-- EXERCISE --
The data below holds the lines to copy: everything from the line containing "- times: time" to the line containing "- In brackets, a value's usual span", both ends included, set down exactly.

-- EXTRACTED MATERIAL --

#####

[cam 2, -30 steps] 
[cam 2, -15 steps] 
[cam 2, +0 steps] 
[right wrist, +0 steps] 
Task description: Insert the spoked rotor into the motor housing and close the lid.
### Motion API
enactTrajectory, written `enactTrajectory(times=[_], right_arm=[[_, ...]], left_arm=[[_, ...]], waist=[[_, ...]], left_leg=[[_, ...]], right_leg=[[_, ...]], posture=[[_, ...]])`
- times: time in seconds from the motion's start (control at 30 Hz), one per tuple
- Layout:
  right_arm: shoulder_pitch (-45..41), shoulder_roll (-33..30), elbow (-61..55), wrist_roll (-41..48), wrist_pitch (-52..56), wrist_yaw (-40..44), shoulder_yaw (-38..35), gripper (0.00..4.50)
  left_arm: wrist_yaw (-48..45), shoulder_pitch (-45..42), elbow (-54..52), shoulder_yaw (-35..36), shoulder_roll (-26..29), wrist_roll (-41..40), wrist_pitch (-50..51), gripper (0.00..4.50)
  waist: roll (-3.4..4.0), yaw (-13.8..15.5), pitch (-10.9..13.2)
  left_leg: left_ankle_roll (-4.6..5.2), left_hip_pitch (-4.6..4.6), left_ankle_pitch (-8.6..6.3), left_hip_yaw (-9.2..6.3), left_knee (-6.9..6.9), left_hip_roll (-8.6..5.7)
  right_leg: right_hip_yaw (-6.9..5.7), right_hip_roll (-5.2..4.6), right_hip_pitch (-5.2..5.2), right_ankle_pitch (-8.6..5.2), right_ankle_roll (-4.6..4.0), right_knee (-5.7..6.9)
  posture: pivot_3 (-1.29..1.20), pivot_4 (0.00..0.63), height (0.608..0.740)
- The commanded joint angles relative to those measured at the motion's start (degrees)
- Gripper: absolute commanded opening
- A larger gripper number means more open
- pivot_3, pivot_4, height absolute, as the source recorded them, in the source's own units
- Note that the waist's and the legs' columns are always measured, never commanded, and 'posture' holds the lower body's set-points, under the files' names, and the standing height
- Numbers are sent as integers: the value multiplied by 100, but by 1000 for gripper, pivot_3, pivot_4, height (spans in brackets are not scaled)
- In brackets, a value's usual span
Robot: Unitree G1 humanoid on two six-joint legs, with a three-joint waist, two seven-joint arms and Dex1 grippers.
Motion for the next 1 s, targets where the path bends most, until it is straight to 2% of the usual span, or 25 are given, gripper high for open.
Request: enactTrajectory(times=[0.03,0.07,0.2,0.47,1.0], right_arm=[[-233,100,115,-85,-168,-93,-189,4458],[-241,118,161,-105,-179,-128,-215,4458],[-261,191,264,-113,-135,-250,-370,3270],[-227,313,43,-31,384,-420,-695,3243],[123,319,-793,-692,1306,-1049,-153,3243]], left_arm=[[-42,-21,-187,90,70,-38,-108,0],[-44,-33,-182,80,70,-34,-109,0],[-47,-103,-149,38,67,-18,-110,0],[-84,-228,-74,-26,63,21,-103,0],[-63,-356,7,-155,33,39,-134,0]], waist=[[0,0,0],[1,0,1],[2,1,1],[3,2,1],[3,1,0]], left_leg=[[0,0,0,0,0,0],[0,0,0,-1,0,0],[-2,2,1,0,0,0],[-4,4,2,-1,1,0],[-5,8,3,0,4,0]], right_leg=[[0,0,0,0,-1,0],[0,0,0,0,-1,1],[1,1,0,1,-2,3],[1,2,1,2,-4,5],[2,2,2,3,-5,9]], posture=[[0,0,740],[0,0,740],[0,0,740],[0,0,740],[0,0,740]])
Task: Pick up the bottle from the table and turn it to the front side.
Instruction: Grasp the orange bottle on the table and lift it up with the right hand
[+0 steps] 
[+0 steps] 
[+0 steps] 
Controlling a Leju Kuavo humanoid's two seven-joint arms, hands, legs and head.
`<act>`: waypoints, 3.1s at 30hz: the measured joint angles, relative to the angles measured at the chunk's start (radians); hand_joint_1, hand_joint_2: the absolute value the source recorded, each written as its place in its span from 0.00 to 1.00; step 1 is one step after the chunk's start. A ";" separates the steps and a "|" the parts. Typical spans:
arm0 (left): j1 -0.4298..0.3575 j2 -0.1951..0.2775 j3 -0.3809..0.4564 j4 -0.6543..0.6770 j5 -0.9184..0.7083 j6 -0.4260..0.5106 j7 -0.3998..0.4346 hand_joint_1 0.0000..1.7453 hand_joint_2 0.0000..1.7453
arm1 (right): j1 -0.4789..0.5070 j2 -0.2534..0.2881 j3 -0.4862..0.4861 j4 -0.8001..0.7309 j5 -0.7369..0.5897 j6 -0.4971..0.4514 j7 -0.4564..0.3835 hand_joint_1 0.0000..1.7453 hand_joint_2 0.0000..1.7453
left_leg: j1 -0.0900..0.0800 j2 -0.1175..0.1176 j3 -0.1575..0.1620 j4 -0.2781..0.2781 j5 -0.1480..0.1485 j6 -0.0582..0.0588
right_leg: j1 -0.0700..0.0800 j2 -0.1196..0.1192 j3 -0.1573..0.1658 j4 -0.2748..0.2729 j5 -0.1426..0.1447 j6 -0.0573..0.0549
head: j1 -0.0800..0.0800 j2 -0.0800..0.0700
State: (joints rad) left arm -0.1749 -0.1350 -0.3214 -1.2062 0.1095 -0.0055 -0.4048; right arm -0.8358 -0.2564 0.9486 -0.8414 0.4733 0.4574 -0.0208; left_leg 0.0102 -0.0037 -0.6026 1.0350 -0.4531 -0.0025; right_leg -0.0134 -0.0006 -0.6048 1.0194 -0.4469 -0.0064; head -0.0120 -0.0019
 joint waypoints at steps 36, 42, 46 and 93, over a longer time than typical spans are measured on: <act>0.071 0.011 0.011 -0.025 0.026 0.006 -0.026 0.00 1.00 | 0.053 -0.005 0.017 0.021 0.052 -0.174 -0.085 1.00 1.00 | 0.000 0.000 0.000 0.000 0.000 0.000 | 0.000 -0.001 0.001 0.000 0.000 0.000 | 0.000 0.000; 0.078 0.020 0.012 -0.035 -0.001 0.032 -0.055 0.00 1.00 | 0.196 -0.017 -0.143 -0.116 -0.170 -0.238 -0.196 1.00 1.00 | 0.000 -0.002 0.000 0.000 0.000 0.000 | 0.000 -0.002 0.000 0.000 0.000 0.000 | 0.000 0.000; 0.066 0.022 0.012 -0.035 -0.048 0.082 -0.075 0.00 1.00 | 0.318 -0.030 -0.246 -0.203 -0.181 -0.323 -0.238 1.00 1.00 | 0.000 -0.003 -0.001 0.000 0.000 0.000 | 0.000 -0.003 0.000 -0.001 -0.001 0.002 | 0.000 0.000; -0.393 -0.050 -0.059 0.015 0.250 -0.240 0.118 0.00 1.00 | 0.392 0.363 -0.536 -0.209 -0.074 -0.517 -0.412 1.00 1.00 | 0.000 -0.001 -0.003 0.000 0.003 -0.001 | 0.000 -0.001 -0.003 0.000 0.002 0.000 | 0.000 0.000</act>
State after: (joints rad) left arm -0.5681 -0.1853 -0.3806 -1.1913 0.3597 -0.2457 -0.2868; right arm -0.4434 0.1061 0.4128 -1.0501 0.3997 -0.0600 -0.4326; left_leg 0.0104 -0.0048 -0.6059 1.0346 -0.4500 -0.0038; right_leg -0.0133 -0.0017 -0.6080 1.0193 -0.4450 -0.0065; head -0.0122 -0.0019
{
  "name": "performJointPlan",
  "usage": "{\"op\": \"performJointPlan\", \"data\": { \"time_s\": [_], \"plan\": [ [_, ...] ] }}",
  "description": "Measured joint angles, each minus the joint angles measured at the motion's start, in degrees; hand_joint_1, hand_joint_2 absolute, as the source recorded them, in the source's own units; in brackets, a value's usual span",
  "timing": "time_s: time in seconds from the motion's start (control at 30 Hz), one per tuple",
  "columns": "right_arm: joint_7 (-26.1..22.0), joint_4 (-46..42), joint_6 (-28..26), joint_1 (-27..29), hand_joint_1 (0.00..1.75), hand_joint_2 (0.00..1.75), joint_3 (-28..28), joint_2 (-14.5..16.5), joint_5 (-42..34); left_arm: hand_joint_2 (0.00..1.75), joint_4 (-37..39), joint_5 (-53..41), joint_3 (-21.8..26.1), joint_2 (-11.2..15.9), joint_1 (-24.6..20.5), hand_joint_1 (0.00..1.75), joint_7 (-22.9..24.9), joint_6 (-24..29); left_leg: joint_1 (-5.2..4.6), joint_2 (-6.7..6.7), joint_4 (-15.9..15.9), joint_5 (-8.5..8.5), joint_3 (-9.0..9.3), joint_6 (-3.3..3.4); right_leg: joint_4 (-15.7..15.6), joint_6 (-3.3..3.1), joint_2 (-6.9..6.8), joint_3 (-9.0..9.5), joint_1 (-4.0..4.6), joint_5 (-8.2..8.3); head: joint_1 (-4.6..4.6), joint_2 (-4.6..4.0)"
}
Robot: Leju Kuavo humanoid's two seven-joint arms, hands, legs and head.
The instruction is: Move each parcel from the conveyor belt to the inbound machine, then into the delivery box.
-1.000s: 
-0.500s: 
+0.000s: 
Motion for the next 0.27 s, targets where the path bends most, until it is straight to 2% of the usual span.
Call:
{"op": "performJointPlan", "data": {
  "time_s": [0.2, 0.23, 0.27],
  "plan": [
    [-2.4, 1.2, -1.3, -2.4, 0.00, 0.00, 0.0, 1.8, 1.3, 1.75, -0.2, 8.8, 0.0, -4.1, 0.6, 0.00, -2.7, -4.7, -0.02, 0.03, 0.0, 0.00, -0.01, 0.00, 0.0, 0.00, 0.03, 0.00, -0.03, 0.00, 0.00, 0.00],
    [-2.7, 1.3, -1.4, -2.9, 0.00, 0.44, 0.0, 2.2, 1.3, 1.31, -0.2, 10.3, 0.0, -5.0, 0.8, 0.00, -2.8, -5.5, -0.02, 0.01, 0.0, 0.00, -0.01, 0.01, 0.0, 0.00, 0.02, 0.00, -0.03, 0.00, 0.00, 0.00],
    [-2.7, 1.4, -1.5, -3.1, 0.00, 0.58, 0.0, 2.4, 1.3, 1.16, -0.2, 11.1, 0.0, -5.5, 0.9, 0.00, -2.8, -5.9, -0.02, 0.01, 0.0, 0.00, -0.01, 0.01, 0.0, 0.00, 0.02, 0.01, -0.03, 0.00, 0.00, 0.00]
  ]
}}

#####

-- RESPONSE BOX --
- times: time in seconds from the motion's start (control at 30 Hz), one per tuple
- Layout:
  right_arm: shoulder_pitch (-45..41), shoulder_roll (-33..30), elbow (-61..55), wrist_roll (-41..48), wrist_pitch (-52..56), wrist_yaw (-40..44), shoulder_yaw (-38..35), gripper (0.00..4.50)
  left_arm: wrist_yaw (-48..45), shoulder_pitch (-45..42), elbow (-54..52), shoulder_yaw (-35..36), shoulder_roll (-26..29), wrist_roll (-41..40), wrist_pitch (-50..51), gripper (0.00..4.50)
  waist: roll (-3.4..4.0), yaw (-13.8..15.5), pitch (-10.9..13.2)
  left_leg: left_ankle_roll (-4.6..5.2), left_hip_pitch (-4.6..4.6), left_ankle_pitch (-8.6..6.3), left_hip_yaw (-9.2..6.3), left_knee (-6.9..6.9), left_hip_roll (-8.6..5.7)
  right_leg: right_hip_yaw (-6.9..5.7), right_hip_roll (-5.2..4.6), right_hip_pitch (-5.2..5.2), right_ankle_pitch (-8.6..5.2), right_ankle_roll (-4.6..4.0), right_knee (-5.7..6.9)
  posture: pivot_3 (-1.29..1.20), pivot_4 (0.00..0.63), height (0.608..0.740)
- The commanded joint angles relative to those measured at the motion's start (degrees)
- Gripper: absolute commanded opening
- A larger gripper number means more open
- pivot_3, pivot_4, height absolute, as the source recorded them, in the source's own units
- Note that the waist's and the legs' columns are always measured, never commanded, and 'posture' holds the lower body's set-points, under the files' names, and the standing height
- Numbers are sent as integers: the value multiplied by 100, but by 1000 for gripper, pivot_3, pivot_4, height (spans in brackets are not scaled)
- In brackets, a value's usual span

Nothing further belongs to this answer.